Another contraction came and I groaned my way through it, twisting the ends of the blanket tight around my wrists. The night carried on that way and I must have slept in between contractions. Mary stayed with me all the while. Any time I asked a question, she would tell me again not to worry, in a way that made me very worried indeed. As though all hope was futile. At six o’clock, Nurse Patricia came to get us up and when she saw the state I was in, called for the doctor.

‘Please,’ I begged her, all pride forgotten. I was in agonising pain and hadn’t had so much as a glass of water. ‘Please get me to a hospital.’

‘You don’t need to go to hospital to give birth. Maybe that’s how things are done in England, but not here. Childbirth is the most natural thing in the world,’ she said, pulling my nightdress up and shoving her cold hand between my legs.

‘Get your hands off of me!’ I spat at her and she responded by slapping me across the face.

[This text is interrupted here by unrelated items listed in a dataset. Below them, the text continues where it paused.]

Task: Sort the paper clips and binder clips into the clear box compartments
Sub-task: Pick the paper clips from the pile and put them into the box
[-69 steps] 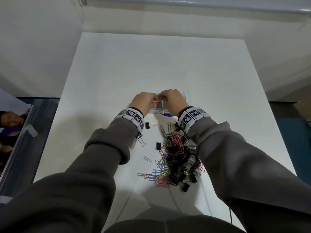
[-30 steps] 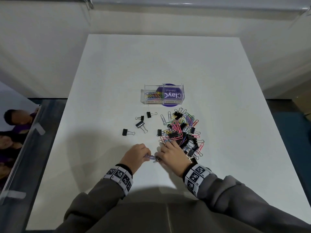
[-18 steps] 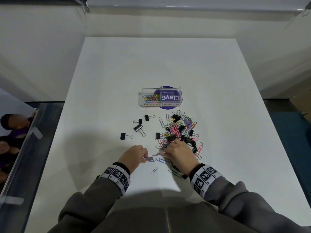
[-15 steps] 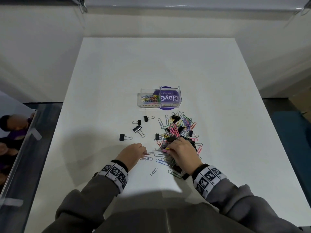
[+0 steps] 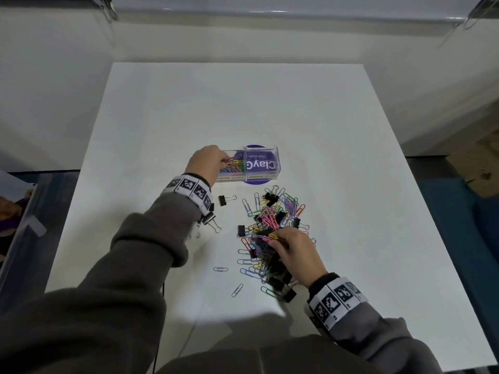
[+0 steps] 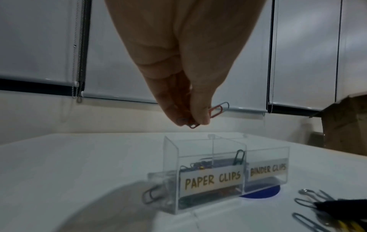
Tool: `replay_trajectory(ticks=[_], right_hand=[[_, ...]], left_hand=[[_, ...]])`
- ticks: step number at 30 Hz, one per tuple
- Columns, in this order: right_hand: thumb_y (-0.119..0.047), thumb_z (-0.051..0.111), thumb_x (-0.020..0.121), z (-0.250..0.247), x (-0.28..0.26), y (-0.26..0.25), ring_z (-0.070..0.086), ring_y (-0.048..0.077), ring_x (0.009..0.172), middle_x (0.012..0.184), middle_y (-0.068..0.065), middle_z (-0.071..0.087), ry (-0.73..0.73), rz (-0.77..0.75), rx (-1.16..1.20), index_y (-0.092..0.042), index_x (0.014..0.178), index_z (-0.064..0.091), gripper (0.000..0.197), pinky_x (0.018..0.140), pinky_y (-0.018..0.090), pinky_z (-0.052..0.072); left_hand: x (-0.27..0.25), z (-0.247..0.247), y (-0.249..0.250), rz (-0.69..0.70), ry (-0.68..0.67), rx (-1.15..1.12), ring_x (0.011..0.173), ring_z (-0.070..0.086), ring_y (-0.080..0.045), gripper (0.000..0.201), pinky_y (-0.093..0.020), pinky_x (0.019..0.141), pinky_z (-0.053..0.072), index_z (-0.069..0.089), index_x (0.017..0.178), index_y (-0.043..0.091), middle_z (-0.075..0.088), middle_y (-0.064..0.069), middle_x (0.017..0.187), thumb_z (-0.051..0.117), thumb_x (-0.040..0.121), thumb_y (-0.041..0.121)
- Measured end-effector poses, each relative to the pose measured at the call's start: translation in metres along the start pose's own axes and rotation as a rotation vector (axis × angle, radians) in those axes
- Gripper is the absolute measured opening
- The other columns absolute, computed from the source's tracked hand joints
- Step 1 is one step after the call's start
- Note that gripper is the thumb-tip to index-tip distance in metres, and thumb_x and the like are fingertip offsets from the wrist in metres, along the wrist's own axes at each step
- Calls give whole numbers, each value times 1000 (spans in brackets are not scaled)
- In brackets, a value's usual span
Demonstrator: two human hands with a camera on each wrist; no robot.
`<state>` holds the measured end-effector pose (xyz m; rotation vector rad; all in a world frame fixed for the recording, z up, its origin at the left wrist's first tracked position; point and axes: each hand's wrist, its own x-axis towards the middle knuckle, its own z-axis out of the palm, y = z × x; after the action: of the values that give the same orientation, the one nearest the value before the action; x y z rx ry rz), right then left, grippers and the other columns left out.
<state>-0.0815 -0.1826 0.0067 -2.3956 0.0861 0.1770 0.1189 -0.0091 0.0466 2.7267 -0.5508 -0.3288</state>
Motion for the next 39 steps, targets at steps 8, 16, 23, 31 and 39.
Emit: replay_trajectory(ticks=[8, 16, 23, 31, 39], right_hand=[[-25, 58, 90, -17, 27, -14, 55, 19, 72, 80, 6, 66, 5, 7, 42, -10, 90, 68, 18, 65, 28, 41], [-22, 52, 93, -25, 148, -59, 53, 21, 77, 82, 4, 59, 10, -129, -146, -6, 86, 62, 20, 67, 33, 44], [-15, 52, 92, -4, 196, -66, 52, 34, 108, 109, 17, 67, -127, -164, -290, -4, 110, 64, 25, 94, 44, 45], [-17, 52, 91, 8, 91, -38, 58, 26, 88, 90, 9, 72, -126, -202, -206, -8, 92, 69, 20, 88, 41, 47], [-52, 70, 65, 43, 12, -8, 46, 25, 104, 112, 1, 56, -354, -329, -562, -21, 111, 59, 57, 89, 40, 39]], left_hand=[[9, 11, 0, -13, -54, -5, 105, 57, -35, 28, -41, 90, 45, 60, 118, 7, 63, -19, 115, 49, 92, 11], [-96, 61, -24, 64, 126, -165, 79, 60, -31, 17, -40, 76, 51, 70, 82, 10, 69, -12, 85, 53, 84, 10], [-172, 108, -33, -4, -94, -298, 90, 54, -16, 10, -34, 83, 48, 68, 91, 14, 61, 2, 91, 63, 83, 13], [-190, 121, -21, -124, -106, -347, 97, 42, -12, 48, -22, 85, 37, 59, 106, 18, 48, 7, 100, 74, 69, 45], [-188, 124, -5, -135, -147, -204, 102, 42, -16, 61, -27, 85, 40, 53, 108, 19, 48, 4, 107, 77, 60, 49]])
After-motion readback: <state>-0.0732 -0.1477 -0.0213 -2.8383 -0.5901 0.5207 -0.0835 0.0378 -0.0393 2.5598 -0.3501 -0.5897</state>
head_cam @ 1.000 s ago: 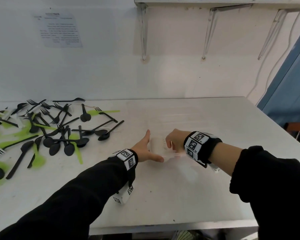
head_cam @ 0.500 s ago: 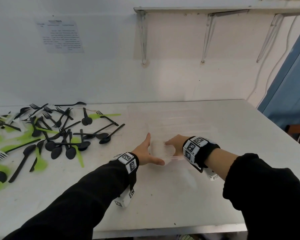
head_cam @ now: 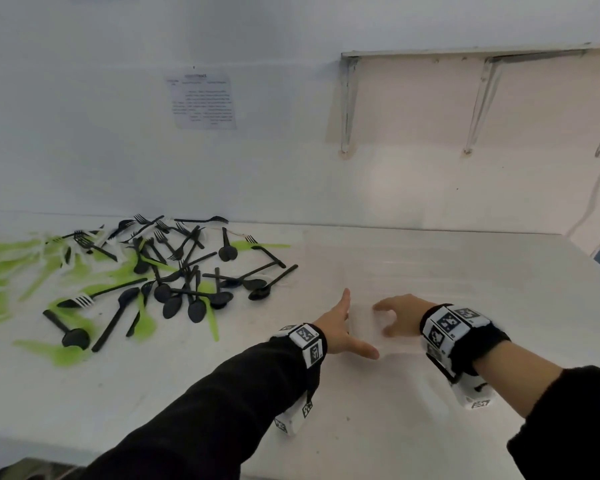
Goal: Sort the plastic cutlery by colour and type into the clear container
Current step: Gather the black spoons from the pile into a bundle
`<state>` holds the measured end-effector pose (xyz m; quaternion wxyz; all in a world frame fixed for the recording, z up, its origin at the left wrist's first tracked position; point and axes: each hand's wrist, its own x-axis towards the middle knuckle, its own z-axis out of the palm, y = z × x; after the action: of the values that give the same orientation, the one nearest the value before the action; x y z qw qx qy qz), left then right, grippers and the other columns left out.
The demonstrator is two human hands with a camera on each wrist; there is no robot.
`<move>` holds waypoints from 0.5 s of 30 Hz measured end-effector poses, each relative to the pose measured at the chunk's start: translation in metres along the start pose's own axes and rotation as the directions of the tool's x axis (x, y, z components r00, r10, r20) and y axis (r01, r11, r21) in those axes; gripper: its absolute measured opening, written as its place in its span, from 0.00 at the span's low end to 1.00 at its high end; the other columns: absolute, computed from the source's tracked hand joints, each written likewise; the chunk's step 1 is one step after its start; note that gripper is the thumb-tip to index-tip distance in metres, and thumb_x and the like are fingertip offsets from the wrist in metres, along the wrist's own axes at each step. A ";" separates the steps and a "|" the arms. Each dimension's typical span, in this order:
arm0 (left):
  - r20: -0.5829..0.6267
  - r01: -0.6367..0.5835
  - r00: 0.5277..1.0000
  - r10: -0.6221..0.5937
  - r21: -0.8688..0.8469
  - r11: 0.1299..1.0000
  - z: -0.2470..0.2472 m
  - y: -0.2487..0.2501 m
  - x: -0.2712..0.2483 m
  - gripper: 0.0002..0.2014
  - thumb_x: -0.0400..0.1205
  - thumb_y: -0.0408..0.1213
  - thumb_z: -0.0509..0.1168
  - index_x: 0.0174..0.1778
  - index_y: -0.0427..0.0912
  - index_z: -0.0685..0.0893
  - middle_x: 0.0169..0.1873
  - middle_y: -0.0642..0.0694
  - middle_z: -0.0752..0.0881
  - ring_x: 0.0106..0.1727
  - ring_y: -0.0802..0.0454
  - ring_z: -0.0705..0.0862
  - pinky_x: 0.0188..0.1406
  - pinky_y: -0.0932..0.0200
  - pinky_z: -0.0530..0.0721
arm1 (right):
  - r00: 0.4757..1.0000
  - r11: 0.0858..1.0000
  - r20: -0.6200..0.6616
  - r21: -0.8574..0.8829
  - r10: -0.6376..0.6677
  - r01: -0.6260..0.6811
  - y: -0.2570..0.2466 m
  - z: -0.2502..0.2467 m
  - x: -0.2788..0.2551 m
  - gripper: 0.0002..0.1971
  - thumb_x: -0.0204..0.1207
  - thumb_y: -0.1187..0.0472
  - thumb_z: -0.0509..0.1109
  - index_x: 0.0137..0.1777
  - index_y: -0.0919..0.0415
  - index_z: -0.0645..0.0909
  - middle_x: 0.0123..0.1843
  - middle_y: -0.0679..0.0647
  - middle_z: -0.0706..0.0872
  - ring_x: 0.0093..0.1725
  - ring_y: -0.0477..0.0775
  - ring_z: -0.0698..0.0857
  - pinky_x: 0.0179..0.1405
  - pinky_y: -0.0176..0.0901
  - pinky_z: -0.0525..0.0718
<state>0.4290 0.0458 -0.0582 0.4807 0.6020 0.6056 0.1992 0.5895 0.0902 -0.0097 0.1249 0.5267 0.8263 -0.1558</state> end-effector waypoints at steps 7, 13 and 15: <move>-0.221 -0.075 0.973 0.069 -0.020 0.997 -0.053 -0.017 -0.017 0.29 0.81 0.45 0.67 0.78 0.47 0.67 0.74 0.49 0.73 0.67 0.52 0.79 0.62 0.59 0.76 | 0.919 0.946 -0.375 0.236 -0.121 0.221 -0.073 -0.045 0.023 0.14 0.78 0.66 0.60 0.58 0.61 0.84 0.61 0.55 0.85 0.62 0.53 0.82 0.61 0.35 0.75; -0.584 0.184 0.810 0.053 0.340 0.922 -0.157 -0.075 -0.041 0.19 0.80 0.27 0.56 0.65 0.44 0.82 0.66 0.43 0.79 0.68 0.46 0.75 0.69 0.56 0.73 | 0.972 0.973 -0.150 0.120 -0.180 0.199 -0.161 -0.049 0.078 0.17 0.82 0.65 0.57 0.65 0.62 0.82 0.61 0.57 0.82 0.61 0.56 0.80 0.53 0.32 0.81; -0.525 0.322 0.851 0.016 0.546 0.773 -0.185 -0.093 -0.045 0.21 0.82 0.31 0.54 0.71 0.49 0.76 0.72 0.47 0.73 0.73 0.47 0.70 0.72 0.52 0.71 | 0.986 0.988 -0.080 0.017 -0.149 0.151 -0.179 -0.037 0.100 0.18 0.83 0.65 0.57 0.70 0.62 0.78 0.71 0.59 0.78 0.71 0.60 0.76 0.71 0.43 0.73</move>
<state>0.2182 0.0487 -0.0342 0.0988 0.5986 0.7888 0.0985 0.3841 0.1170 0.0100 0.0743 0.4702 0.8660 -0.1533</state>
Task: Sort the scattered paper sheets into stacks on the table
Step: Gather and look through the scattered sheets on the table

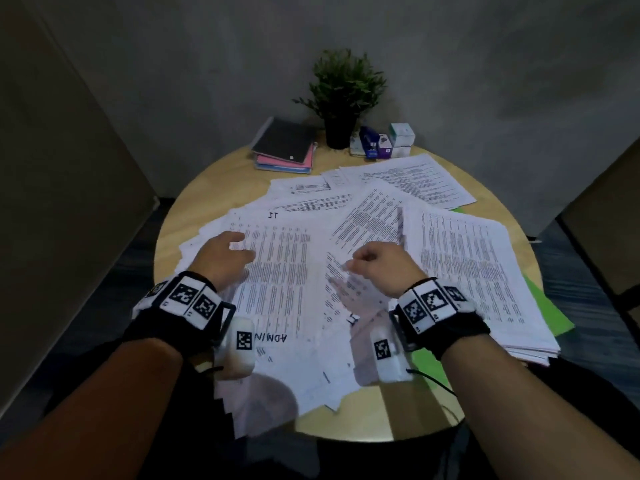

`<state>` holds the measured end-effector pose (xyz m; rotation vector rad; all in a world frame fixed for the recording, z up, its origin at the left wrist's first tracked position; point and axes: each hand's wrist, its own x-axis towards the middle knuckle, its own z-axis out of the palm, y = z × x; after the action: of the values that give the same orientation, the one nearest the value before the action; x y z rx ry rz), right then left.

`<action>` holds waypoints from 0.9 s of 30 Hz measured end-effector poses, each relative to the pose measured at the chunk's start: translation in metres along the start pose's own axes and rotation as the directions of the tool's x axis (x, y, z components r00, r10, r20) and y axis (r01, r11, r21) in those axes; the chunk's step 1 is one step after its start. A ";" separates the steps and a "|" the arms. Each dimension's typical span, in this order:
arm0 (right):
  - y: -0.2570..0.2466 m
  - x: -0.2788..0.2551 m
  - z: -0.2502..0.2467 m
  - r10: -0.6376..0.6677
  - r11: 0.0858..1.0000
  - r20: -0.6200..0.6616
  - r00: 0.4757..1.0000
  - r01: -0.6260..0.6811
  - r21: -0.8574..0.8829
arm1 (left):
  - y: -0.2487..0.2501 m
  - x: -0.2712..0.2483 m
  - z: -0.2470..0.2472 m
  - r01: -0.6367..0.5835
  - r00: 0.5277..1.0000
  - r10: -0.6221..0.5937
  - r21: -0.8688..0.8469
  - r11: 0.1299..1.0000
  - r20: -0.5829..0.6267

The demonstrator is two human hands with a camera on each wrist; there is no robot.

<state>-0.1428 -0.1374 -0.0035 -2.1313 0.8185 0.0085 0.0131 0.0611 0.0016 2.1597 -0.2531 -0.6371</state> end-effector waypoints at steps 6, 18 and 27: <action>-0.032 0.014 0.053 0.137 0.984 0.015 0.990 -0.135 -0.118 | -0.031 0.013 -0.013 0.091 0.995 -0.092 0.039 0.995 0.036; -0.026 0.025 0.058 0.153 0.985 -0.109 0.982 -0.142 0.102 | -0.035 0.015 -0.006 0.001 0.992 0.019 -0.157 0.988 0.122; -0.041 0.019 0.017 -0.083 0.840 -0.154 0.985 0.152 0.521 | -0.025 0.018 -0.026 -0.099 0.978 0.182 -0.544 0.833 0.101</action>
<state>-0.1005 -0.1178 0.0095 -1.6551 0.6614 -0.3819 0.0414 0.0875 -0.0112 1.5390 -0.2727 -0.6897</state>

I’m not sure what would have happened if Dr Hughes hadn’t arrived at that very moment. He took charge immediately and sent her to fetch towels and a basin of boiled water. Two hours of contractions which felt like I was being ripped apart and I no longer knew or cared whose hands were on me. They were shouting at me to push and I pushed. Someone kindly placed a cold flannel on my burning face. I screamed for my mother, even though I knew she wouldn’t come. I begged Armand to come and rescue me. And then another push; different this time, the pressure released. Voices whispered and I saw a nurse carrying away a bundle.

‘Where’s my baby? Where are you taking her?’ I couldn’t be sure if anyone had heard me, my voice was weak and my throat raw. ‘My baby? Please give me my baby!’

A man’s voice and words that made no sense. The cord was wrapped around her neck. She suffocated. Born blue. I don’t remember very much after that. I suspect I started to go mad.





Chapter Forty-One





MARTHA





‘So, what aspect of Austen’s theme has changed with this book, her last published before her death?’